As I was rubbing my arms the police searched with their torches under the property and saw stacked there thousands of dollars worth of spirits and cartons of beer.
“There should be a good reward in all of this, because we have been after these two fellows for quite some time. They have both got long records you know, and both of them have spent a fair amount of time inside. One fellow in particular is a nasty bit of business. He is an extremely violent man taken to bashing other prisoners and anybody with whom he disagrees. How on earth you ever managed to keep them both quiet I will never know.”
There was quite some excitement for a little while when it was discovered that I had apprehended the two unwelcome visitors. I never did get a reward except the men from the hotel who removed all the stolen liquor back to the bottle shop gave me a couple of bottles of scotch whisky in appreciation. As I have always been a teetotaler and never wanting to pass on alcohol to anybody else which may be the cause of their downfall,
I did what many people would think would be crying shame, I unscrewed the top of the Black Label Johnny Walker and poured both bottles down the sink.
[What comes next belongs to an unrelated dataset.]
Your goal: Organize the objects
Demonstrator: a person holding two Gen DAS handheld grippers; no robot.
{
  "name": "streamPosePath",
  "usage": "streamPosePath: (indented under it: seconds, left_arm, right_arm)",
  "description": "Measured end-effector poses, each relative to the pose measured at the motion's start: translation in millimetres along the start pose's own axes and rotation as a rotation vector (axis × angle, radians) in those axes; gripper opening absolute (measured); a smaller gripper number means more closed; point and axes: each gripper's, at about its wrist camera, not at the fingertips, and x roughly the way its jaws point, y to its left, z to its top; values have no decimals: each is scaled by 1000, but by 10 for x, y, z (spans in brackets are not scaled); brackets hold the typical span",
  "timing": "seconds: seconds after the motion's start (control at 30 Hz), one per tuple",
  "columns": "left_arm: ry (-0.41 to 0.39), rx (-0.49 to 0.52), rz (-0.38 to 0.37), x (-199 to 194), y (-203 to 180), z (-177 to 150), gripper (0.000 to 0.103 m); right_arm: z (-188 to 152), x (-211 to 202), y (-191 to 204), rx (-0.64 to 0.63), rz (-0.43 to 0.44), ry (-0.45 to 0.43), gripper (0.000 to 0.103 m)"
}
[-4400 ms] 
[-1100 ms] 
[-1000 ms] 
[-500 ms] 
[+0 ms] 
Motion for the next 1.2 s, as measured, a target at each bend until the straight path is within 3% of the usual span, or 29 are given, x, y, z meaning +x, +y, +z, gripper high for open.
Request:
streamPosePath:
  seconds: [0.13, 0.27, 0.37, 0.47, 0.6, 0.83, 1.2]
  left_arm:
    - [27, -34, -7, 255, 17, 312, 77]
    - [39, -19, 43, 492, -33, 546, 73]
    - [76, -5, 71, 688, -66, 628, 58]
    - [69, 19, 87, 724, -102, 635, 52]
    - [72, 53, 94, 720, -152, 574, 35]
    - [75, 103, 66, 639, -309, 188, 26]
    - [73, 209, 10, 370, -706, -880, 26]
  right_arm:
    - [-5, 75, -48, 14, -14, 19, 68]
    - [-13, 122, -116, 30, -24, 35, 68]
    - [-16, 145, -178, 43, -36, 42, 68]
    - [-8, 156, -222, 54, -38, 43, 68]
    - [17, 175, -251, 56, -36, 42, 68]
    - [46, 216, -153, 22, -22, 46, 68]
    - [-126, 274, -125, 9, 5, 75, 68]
Over the years thousands of visitors came in and out of our manses but those were the two most unlikely visitors we ever had.
Over the last thirty years we have had thousands of visitors to our various manses. The four visitors books are crammed with names of people and each one is a memory, many of them absolutely delightful like that of Roy King and Roy Farmer who would share with us morning tea, and Muriel the half way toilet lady who seemed to think the church had built our house there as her convenience, and the two hotel robbers who were captured by bluff more than anything else.
I never thought that we would have such experiences when I was a young man at my first student church and I would walk out into the heavy air with the wind blowing from the abattoirs, start my motor bike and head towards the College of The Bible, to train as a young minster thinking about my meeting with some of God’s children in the slums of Newmarket.